-- DATASET SECTION follows --

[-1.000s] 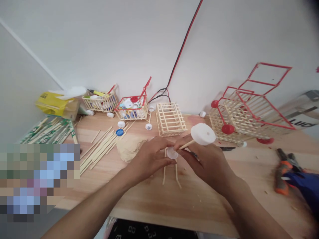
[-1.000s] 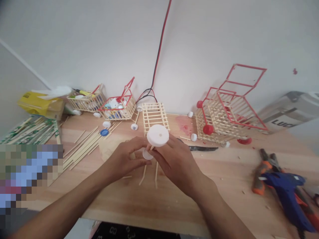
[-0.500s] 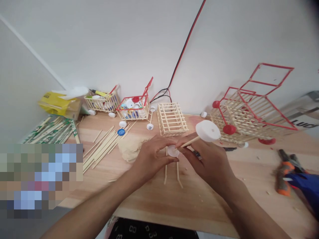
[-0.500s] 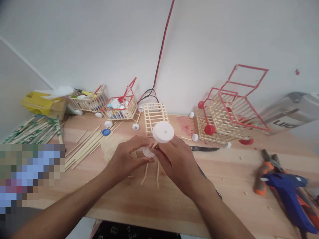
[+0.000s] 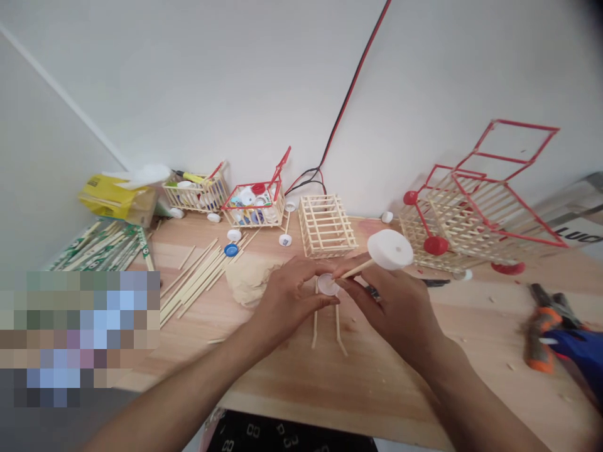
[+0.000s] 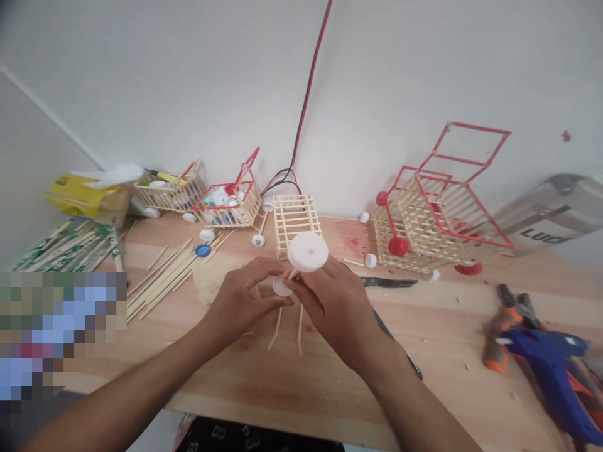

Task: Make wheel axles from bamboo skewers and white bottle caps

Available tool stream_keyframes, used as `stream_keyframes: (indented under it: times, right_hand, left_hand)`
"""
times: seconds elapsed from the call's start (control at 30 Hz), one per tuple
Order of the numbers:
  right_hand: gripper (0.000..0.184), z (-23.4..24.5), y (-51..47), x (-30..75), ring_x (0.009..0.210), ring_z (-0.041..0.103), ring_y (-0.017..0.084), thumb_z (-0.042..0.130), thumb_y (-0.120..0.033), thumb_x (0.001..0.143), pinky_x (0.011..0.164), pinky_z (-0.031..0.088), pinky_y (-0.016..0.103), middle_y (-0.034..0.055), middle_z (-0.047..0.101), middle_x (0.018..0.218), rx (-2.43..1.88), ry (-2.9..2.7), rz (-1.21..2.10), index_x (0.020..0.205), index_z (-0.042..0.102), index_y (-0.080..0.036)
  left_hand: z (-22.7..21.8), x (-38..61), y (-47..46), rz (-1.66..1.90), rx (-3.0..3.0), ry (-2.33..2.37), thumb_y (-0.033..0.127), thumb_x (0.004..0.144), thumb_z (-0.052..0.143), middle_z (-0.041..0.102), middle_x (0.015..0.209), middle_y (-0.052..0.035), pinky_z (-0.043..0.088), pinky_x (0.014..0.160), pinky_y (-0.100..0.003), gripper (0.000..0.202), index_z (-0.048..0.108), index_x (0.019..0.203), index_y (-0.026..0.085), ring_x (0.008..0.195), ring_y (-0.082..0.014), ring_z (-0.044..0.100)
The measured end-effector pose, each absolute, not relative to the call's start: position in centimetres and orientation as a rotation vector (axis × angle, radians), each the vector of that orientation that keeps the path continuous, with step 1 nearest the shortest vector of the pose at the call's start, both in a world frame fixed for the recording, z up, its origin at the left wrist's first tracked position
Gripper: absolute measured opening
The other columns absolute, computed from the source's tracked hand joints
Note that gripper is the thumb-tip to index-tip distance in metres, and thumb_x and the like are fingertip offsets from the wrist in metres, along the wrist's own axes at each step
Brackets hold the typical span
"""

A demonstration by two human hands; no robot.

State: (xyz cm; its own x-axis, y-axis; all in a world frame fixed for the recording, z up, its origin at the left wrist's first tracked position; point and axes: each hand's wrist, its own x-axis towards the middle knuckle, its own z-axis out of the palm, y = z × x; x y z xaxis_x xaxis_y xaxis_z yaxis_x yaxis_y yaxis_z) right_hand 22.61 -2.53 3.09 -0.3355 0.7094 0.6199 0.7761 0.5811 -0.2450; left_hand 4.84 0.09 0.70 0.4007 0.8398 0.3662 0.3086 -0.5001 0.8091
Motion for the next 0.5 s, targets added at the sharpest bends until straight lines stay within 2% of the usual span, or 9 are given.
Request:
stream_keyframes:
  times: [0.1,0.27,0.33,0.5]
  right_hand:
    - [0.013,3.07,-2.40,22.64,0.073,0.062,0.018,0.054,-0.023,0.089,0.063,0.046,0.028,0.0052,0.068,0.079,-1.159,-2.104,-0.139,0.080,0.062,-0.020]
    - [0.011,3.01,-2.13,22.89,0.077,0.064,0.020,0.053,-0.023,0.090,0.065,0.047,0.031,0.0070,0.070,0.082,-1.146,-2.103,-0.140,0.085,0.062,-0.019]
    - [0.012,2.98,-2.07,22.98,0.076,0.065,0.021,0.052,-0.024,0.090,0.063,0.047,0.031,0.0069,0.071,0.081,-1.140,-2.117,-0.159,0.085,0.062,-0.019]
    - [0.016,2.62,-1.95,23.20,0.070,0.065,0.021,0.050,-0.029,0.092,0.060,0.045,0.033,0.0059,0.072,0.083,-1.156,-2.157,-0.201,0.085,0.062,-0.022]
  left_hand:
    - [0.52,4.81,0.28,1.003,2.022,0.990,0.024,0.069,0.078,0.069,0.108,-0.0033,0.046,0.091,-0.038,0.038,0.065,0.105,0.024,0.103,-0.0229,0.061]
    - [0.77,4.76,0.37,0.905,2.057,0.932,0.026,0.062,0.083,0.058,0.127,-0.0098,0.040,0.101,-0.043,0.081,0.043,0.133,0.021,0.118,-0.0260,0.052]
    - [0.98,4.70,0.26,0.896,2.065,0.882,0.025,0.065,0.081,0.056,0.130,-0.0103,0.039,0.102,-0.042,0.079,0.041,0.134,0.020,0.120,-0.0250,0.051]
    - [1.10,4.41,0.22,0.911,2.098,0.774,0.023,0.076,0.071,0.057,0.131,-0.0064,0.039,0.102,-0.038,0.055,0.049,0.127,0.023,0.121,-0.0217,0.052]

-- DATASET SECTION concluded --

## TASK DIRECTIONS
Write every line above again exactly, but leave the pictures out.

## EXERCISE OUTPUT
[-1.000s] 
[-1.000s] 
[-0.500s] 
[-0.500s] 
[+0.000s] 
[+0.000s] 

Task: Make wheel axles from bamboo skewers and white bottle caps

Available tool stream_keyframes, used as `stream_keyframes: (indented under it: times, right_hand, left_hand)`
"""
times: seconds elapsed from the call's start (control at 30 Hz), one per tuple
Order of the numbers:
  right_hand: gripper (0.000..0.184), z (-23.4..24.5), y (-51..47), x (-30..75), ring_x (0.009..0.210), ring_z (-0.041..0.103), ring_y (-0.017..0.084), thumb_z (-0.042..0.130), thumb_y (-0.120..0.033), thumb_x (0.001..0.143), pinky_x (0.011..0.164), pinky_z (-0.031..0.088), pinky_y (-0.016..0.103), middle_y (-0.034..0.055), middle_z (-0.047..0.101), middle_x (0.018..0.218), rx (-2.43..1.88), ry (-2.9..2.7), rz (-1.21..2.10), index_x (0.020..0.205), index_z (-0.042..0.102), index_y (-0.080..0.036)
  left_hand: z (-22.7..21.8), x (-38..61), y (-47..46), rz (-1.66..1.90), rx (-3.0..3.0), ry (-2.33..2.37), thumb_y (-0.033..0.127), thumb_x (0.004..0.144), thumb_z (-0.052..0.143), middle_z (-0.041..0.102), middle_x (0.015..0.209), middle_y (-0.052..0.035), pinky_z (-0.043..0.088), pinky_x (0.014..0.160), pinky_y (-0.100..0.003), gripper (0.000..0.202), index_z (-0.048..0.108), index_x (0.019..0.203), index_y (-0.026..0.085), ring_x (0.008..0.195), ring_y (-0.082..0.014), ring_z (-0.044..0.100)
The measured end-effector pose, each absolute, not relative to the call's start: position in centimetres and orientation as a rotation vector (axis × angle, radians), each the vector of that orientation that keeps the path continuous, with step 1 nearest the shortest vector of the pose at the call's start, both in a world frame fixed for the recording, z up, its origin at the left wrist's first tracked position
Gripper: absolute measured opening
The other columns absolute, computed from the source's tracked hand joints
Note that gripper is the thumb-tip to index-tip distance in metres, and thumb_x and the like are fingertip offsets from the wrist in metres, along the wrist's own axes at each step
Brackets hold the typical span
"""

A demonstration by two human hands; no robot.

State: (xyz cm; its own x-axis, y-axis; all in a world frame fixed for the recording, z up, its origin at the left wrist's first tracked position; point and axes: each hand's wrist, its own x-axis towards the middle knuckle, its own z-axis out of the palm, y = z × x; x y z xaxis_x xaxis_y xaxis_z yaxis_x yaxis_y yaxis_z) right_hand 22.61 -2.53 3.09 -0.3355 0.7094 0.6199 0.7761 0.5811 -0.2450; left_hand 4.84 0.09 0.70 0.4007 0.8398 0.3662 0.3086 -0.5001 0.8091
Motion for the next 0.5 s, targets added at the sharpest bends until straight lines stay within 2% of the usual span, or 9 are given.
Request:
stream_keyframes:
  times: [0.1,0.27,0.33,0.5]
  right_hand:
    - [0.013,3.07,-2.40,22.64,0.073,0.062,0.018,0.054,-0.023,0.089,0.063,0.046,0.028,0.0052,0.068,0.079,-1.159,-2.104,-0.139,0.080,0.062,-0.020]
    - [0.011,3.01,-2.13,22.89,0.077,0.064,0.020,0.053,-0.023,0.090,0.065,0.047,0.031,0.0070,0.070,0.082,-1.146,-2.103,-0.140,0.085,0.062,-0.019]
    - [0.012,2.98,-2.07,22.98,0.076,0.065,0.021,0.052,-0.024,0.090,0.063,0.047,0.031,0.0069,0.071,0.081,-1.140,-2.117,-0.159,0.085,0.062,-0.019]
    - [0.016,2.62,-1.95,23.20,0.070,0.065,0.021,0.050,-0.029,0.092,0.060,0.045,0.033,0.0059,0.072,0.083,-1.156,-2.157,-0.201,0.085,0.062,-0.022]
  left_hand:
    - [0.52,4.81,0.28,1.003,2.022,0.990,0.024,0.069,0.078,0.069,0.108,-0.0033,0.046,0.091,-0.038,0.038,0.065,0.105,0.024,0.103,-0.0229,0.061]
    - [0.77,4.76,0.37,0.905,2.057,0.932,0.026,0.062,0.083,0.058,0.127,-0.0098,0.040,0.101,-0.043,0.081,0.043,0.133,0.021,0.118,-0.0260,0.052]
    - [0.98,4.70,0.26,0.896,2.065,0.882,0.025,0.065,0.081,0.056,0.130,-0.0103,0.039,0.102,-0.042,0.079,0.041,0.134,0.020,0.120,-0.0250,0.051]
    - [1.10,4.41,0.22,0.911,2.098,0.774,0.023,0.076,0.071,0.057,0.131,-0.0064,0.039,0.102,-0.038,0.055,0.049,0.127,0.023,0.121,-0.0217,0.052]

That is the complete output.